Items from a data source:
-*-

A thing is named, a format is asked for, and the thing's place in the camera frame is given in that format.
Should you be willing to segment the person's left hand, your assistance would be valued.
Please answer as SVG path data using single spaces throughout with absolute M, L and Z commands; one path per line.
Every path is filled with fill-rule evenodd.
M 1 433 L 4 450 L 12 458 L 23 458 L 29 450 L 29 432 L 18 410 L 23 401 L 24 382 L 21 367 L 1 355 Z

-*-

To do:
Your answer should consist only of the lines from the one with "Please answer as" through the end of the data above, reproduced exactly.

Answer to the exercise:
Please answer as SVG path data using single spaces throughout with absolute M, L and Z commands; one path per line.
Every path is filled with fill-rule evenodd.
M 1 433 L 4 450 L 12 458 L 23 458 L 29 450 L 29 432 L 18 410 L 23 401 L 24 382 L 21 367 L 1 355 Z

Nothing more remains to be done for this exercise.